Intanto Youngard, il giocatore più scarso dei Liberty, aveva appena calciato il tiro dal dischetto e segnato. E, proprio mentre i giocatori in azzurro esultavano per la marcatura, l’arbitro fischiò la fine della partita.
“Ma… mancano ancora venti minuti!” sottolineò Archibald.
“E’ il golden goal” spiegò Tower.
“N-no, è una regola che non esiste, in questo campionato...”
“Esiste, esiste…” disse l’arbitro sorridendo mentre passava di lì, dirigendosi soddisfatto verso gli spogliatoi “quando servono, le regole esistono e noi le rispettiamo”.
Adesso Archibald era a bordo-campo da solo, defilato e triste, e osservava il pubblico festoso.
“Che i Liberty Island rubino per vincere il campionato, non lo accetto ma lo capisco” pensava tra sè “e che i Boots si vendano le partite per guadagnarci dei soldi, pure questo lo comprendo, anche se mi disgusta.
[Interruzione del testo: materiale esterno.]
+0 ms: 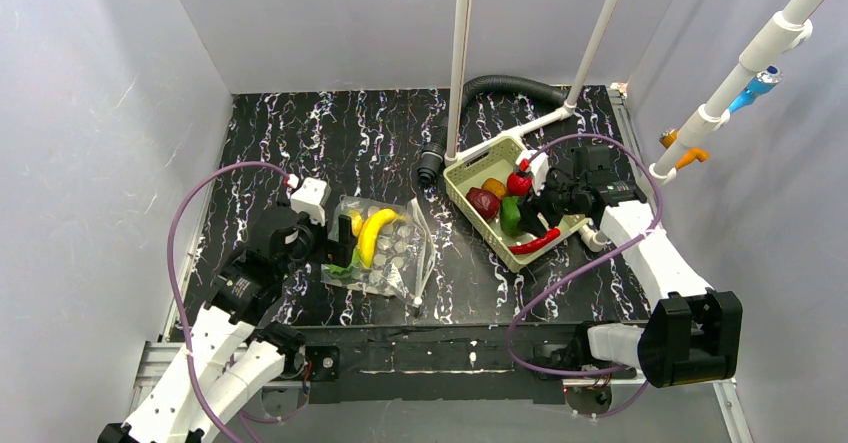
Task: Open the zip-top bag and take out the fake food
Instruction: Place the fake vegetable in the bin, then pick up the fake fruit from the zipper food storage bag.
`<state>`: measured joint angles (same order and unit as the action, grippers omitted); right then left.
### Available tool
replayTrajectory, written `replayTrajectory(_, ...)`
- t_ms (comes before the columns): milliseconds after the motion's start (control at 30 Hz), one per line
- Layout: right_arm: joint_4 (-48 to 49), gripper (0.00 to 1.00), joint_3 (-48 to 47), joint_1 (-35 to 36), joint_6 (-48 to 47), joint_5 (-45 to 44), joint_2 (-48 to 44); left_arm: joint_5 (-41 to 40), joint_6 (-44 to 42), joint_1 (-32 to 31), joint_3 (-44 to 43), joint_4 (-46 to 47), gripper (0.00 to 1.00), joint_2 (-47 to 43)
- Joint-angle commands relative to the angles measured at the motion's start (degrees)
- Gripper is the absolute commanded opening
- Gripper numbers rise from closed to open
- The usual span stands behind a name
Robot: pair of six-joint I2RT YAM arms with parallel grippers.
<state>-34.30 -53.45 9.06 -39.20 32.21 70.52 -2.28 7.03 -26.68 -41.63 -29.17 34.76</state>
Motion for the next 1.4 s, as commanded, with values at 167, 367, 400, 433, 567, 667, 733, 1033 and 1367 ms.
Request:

E probabilmente anche arbitri e federazione sono corrotti. Ma voi, tra il pubblico, come fate ad accettare tutto questo?”
Alla televisione, nel solito programma sportivo serale, l’Insuperabile commentò:
”Ero sicuro che avrei parato tutto anche questa volta, e sono certo che sarò ricordato come il miglior portiere degli ultimi 150 anni...”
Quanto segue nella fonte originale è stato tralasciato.